WORK REQUIRED. Beneath this line is the data. Output exactly the lines from the line with "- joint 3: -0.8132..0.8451" to the line with "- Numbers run", both ends included, and nothing more.

THE DATA.
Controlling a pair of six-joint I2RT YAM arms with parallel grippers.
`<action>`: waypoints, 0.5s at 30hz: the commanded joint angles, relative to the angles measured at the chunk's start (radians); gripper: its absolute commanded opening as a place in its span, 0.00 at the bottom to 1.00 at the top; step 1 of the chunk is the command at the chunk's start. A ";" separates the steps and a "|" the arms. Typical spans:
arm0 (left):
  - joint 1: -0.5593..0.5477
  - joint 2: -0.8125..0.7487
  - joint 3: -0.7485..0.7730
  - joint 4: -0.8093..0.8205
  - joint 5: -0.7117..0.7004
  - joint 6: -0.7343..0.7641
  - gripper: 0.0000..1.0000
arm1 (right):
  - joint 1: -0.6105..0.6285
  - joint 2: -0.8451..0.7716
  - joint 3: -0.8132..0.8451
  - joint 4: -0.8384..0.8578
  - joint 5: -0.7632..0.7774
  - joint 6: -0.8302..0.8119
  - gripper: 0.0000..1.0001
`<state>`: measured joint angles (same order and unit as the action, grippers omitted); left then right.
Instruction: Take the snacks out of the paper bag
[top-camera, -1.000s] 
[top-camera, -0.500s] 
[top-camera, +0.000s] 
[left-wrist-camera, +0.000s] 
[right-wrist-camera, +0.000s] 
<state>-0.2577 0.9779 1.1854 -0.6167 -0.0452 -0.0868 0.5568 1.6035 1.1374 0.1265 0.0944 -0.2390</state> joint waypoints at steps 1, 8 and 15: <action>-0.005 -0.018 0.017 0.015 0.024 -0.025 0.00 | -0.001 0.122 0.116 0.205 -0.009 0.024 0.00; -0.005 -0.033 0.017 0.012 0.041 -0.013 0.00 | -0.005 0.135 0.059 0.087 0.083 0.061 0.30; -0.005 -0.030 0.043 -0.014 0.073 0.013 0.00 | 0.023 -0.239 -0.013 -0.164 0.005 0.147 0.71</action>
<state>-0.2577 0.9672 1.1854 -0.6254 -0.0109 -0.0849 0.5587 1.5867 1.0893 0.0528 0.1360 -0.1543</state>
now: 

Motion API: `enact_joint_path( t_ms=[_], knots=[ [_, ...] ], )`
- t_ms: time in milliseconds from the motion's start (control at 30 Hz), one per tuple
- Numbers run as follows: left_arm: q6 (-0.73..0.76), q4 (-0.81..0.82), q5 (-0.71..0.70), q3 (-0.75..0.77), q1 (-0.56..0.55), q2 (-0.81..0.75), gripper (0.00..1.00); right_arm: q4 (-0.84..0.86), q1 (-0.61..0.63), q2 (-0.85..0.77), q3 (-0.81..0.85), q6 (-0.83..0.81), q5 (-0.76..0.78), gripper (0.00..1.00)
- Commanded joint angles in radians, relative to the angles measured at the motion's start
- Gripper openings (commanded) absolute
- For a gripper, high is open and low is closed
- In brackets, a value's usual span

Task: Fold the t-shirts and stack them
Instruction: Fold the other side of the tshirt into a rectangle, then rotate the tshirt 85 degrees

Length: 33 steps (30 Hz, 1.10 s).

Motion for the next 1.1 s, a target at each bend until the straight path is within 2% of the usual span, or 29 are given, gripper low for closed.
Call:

EXERCISE OUTPUT.
  - joint 3: -0.8132..0.8451
  - joint 4: -0.8384..0.8578
  - joint 5: -0.7632..0.7774
  - joint 6: -0.8302..0.8119
  - gripper: 0.0000..1.0001
`<state>`: measured joint angles (same order and unit as the action, grippers omitted); left then right.
Instruction: Take the snacks out of the paper bag
[top-camera, -1.000s] 
[top-camera, -0.500s] 
[top-camera, +0.000s] 
[left-wrist-camera, +0.000s] 
[right-wrist-camera, +0.000s] 
<state>-0.2577 0.9779 1.1854 -0.6167 -0.0452 -0.0868 0.5568 1.6035 1.1374 0.1265 0.0944 -0.2390</state> joint waypoints at steps 1, 8 and 15: <action>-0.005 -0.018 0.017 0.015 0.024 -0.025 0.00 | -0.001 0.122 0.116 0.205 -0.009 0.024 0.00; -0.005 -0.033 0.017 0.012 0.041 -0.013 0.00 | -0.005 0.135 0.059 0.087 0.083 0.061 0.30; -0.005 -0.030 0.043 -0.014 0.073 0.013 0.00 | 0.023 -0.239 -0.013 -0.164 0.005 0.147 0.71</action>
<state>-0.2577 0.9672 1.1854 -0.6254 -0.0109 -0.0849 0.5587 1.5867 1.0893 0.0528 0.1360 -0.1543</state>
now: 

Motion API: `enact_joint_path( t_ms=[_], knots=[ [_, ...] ], )`
- t_ms: time in milliseconds from the motion's start (control at 30 Hz), one per tuple
- Numbers run as follows: left_arm: q6 (-0.73..0.76), q4 (-0.81..0.82), q5 (-0.71..0.70), q3 (-0.75..0.77), q1 (-0.56..0.55), q2 (-0.81..0.75), gripper (0.00..1.00); right_arm: q4 (-0.84..0.86), q1 (-0.61..0.63), q2 (-0.85..0.77), q3 (-0.81..0.85), q6 (-0.83..0.81), q5 (-0.76..0.78), gripper (0.00..1.00)

This exercise calls for no further output.